Though present-day Goa has a minuscule population of Jains today (almost all immigrants from other states of India), it was once a hub for Jainism. The rich cultural heritage of this religion is slowly on its way to oblivion, since the government has failed to make any planned efforts to protect it after Liberation.
Korgao, Cudnem, Bandivade, Chandor, Cothambi, and Naroa are places related to Jainism. All these villages are on river banks.
Since ancient times, Goa has been one of the important centres of trade and commerce. During the Kadamba period, the rulers rarely opposed other religions and cults, and due to this, Jainism flourished.

Chandrakant Bhoje Patil from Ponda says, “Once Goa had Jain settlements. The sculptures, temples, inscriptions found in various parts tell us how Jainism flourished here. Most of the vestiges of the Jain heritage are lying neglected now. We have submitted a memorandum recently (as noted in year 2014) to chief minister Manohar Parrikar to take steps for the protection and conservation of these assets of our history.”
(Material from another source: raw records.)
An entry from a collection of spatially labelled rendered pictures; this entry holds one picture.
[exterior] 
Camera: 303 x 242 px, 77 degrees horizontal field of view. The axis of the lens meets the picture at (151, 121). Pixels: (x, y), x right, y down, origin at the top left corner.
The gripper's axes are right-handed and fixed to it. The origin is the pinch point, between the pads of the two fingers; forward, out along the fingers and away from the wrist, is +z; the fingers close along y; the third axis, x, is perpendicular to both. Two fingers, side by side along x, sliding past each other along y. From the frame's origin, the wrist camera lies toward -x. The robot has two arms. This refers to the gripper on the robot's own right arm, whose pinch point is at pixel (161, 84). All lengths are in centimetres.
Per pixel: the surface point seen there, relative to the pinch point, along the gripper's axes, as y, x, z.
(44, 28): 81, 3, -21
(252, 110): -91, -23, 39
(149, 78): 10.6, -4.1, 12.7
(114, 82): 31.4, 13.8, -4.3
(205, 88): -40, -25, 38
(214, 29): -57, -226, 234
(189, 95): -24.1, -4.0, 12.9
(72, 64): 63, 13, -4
The ancient Jain temple of Cudnem village dedicated to Rishabhanatha was constructed by Gurjara community in tenth century. It went to ruins in fifteenth century. Broken idols of Tirthankara were discovered during an excavation in 1986 by the directorate of archaeology and archives.

Gurjaras also constructed the Jain temple at Narve, Bicholim in 1150 AD. The sculpture of Parshvanatha, the 23rd Tirthankara was discovered in Hindolewada, Narve.

Another ancient Jain temple of twenty-second Tirthankara Neminatha in Bandora, Goa built by King Sripala. The Kannada inscription discovered in Bandivade of Ponda mentions that king Sripala established this village and built the Jain temple of Neminath which is presently in ruins.

The idols of Tirthankara were also found in Chandreshwar temple in Kothambi village, situated on the right bank of the River Mandovi.Kothambi, here the sculptures of Kuber, Yakshi and the broken idol of Tirthankar were lying neglected. The idols of Yakshi and Kuber have been housed at the Goa state museum but the idol of Tirthankar is still (as noted on 2014) left unattended to fight the sunlight and rains.

The first Jain sculpture (belonging to the early southern Shilahara Dynasty) in Salcete, Chandor was discovered by Father Henry Heras during one of his expeditions.